▶ [WHAT NEEDS TO BE DONE]:
Pull out of the data below the stretch of lines bounded by the one containing "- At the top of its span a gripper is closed" and the one containing "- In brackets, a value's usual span", both bounds included, unchanged.

▶ [Stored items from a collection]:
◇ ◇ ◇
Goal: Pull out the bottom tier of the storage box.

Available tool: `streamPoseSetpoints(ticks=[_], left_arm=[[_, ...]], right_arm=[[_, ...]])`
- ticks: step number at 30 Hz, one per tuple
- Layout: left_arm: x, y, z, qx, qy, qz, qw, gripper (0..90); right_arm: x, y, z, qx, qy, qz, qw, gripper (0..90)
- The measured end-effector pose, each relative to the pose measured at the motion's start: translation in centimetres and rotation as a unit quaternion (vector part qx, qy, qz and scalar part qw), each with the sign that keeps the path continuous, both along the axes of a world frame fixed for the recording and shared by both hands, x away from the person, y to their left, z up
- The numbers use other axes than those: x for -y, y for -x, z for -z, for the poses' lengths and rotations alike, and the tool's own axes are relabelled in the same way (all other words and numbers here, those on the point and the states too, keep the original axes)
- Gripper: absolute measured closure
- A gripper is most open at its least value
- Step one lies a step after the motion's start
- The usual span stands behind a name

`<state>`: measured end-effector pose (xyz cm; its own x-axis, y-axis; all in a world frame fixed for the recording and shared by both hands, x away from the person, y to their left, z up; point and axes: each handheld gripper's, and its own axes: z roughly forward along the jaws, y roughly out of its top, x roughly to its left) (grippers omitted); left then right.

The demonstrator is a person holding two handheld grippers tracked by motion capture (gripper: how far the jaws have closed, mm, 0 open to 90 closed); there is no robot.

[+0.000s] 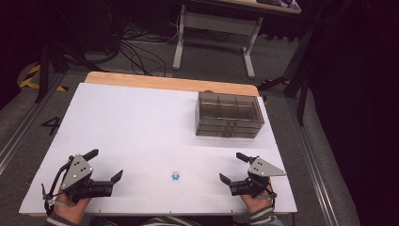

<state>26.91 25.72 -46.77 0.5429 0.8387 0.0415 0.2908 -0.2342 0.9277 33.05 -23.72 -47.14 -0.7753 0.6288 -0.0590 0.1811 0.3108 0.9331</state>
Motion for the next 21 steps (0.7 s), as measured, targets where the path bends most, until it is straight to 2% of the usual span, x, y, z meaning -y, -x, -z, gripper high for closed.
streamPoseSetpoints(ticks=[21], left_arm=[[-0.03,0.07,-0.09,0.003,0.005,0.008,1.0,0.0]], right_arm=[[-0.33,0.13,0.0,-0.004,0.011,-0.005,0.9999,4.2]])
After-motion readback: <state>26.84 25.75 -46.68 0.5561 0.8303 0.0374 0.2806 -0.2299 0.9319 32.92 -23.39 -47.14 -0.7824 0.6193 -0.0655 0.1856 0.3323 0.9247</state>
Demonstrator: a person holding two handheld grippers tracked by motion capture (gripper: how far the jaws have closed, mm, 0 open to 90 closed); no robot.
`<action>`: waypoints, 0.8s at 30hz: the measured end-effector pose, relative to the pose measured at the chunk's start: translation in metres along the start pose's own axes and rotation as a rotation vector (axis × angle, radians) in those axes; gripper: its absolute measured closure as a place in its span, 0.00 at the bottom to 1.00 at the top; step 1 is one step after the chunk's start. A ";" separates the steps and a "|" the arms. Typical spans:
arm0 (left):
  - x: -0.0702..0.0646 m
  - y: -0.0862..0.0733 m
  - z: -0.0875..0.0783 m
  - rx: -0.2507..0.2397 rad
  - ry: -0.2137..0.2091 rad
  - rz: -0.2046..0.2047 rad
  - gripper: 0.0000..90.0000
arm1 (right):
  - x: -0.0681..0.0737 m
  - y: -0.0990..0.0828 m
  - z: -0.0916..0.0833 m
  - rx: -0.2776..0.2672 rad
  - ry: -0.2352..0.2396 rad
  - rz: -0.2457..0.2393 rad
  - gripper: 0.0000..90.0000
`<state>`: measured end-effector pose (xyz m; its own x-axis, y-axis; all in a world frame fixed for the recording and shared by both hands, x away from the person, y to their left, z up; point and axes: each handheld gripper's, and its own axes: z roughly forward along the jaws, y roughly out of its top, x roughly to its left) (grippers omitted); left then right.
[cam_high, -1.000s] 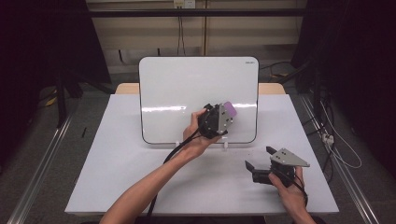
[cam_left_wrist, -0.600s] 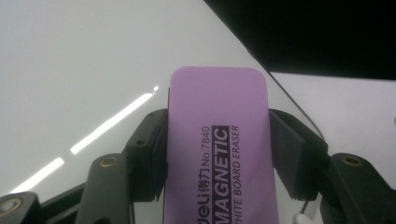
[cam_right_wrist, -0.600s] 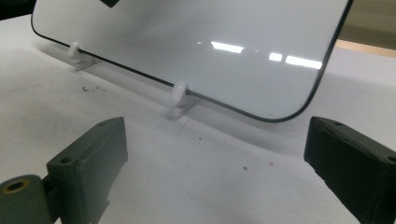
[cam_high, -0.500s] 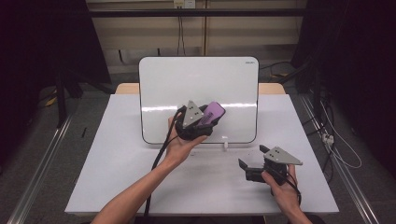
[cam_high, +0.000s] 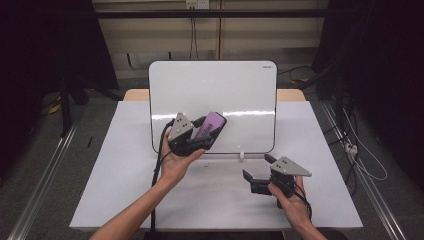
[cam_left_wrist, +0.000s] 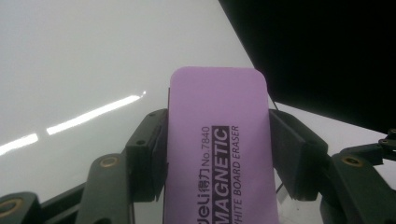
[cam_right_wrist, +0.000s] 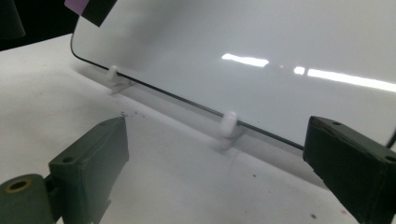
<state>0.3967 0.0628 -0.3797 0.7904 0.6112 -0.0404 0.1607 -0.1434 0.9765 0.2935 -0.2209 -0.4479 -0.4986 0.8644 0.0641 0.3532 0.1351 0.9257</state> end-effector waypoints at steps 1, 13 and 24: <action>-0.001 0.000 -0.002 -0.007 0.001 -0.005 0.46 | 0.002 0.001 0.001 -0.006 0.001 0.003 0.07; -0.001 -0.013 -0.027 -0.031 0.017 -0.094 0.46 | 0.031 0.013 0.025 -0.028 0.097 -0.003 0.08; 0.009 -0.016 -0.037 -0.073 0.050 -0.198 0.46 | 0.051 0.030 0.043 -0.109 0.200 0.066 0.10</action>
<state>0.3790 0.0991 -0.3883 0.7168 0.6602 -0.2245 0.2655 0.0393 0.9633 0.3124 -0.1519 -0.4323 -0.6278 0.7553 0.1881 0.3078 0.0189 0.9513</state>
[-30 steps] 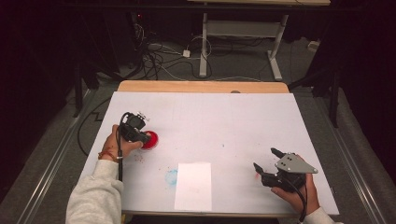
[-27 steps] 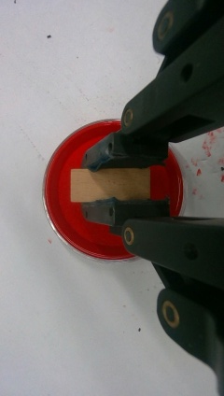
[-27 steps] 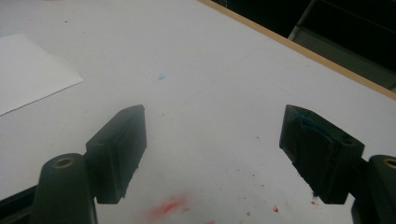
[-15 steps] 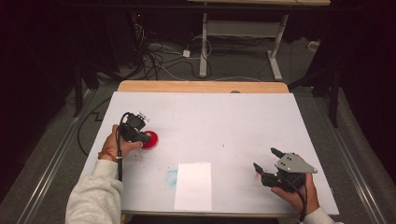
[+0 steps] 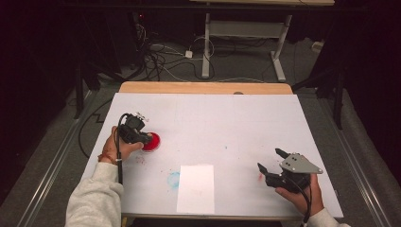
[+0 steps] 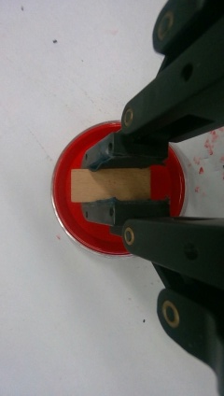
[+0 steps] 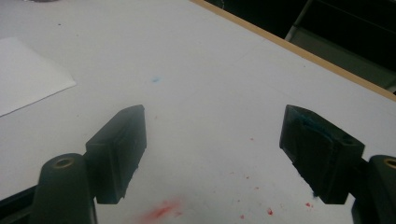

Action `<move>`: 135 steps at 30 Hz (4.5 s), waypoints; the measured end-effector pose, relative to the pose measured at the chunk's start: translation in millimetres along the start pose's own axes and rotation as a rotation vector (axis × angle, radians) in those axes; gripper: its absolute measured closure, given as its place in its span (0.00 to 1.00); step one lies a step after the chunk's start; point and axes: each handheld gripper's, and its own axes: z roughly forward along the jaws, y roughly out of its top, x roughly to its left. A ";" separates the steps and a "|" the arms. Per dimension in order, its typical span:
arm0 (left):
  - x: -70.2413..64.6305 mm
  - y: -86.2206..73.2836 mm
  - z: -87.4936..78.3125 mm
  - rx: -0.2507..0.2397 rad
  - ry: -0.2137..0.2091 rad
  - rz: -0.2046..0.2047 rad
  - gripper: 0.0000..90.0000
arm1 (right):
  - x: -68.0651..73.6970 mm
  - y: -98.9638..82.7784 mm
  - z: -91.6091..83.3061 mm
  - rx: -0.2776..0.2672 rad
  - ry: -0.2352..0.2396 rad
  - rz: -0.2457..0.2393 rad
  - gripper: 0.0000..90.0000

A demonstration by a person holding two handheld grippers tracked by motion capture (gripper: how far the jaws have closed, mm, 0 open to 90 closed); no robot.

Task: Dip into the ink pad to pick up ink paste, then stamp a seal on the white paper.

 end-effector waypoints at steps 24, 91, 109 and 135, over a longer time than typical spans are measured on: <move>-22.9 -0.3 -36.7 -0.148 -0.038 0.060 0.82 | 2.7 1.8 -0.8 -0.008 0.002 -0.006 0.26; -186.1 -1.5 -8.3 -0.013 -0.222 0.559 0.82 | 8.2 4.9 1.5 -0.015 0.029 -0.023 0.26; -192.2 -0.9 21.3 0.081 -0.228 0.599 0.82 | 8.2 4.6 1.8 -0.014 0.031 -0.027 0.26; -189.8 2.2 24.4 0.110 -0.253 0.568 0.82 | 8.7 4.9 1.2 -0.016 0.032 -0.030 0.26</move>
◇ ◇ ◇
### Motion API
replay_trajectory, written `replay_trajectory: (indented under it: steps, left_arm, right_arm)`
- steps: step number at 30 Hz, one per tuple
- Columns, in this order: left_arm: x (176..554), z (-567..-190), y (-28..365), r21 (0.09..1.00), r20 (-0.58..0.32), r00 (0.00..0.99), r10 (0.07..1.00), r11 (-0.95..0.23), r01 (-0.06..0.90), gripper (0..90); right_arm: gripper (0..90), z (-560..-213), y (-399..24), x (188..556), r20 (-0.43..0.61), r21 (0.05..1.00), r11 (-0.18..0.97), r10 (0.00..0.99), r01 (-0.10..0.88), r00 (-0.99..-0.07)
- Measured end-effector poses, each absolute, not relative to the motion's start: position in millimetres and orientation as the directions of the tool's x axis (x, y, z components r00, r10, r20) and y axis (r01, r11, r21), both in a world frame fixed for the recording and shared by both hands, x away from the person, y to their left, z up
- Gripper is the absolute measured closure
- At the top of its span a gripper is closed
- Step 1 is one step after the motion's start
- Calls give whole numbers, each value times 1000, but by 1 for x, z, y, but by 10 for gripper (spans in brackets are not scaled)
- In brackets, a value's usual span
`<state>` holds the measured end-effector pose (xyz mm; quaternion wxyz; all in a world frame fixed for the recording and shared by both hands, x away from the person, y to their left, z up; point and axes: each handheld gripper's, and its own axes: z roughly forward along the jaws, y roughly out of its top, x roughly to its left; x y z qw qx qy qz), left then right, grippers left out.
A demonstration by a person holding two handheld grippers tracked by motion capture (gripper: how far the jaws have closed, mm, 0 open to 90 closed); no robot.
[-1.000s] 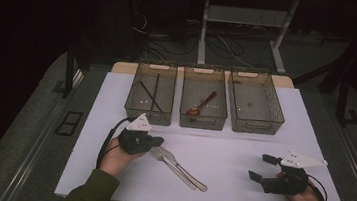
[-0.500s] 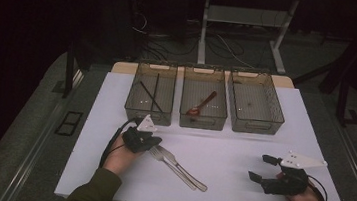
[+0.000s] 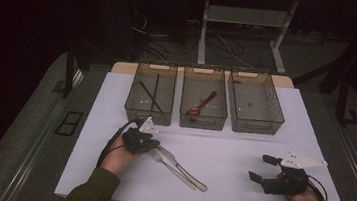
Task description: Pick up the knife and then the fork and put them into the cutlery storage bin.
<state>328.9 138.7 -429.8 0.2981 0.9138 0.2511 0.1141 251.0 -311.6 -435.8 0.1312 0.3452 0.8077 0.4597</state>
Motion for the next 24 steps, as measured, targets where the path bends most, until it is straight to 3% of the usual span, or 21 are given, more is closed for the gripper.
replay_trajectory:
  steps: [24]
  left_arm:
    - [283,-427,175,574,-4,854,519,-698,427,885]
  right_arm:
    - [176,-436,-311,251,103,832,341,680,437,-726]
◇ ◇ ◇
▶ [FINISHED TASK]:
- At the top of its span a gripper is closed
- Step 1 is one step after the motion's start
- Calls give whole numbers, each value times 1000, but by 1 for x, z, y, but by 10 for gripper (spans in brackets are not scaled)
- In brackets, a value's usual span

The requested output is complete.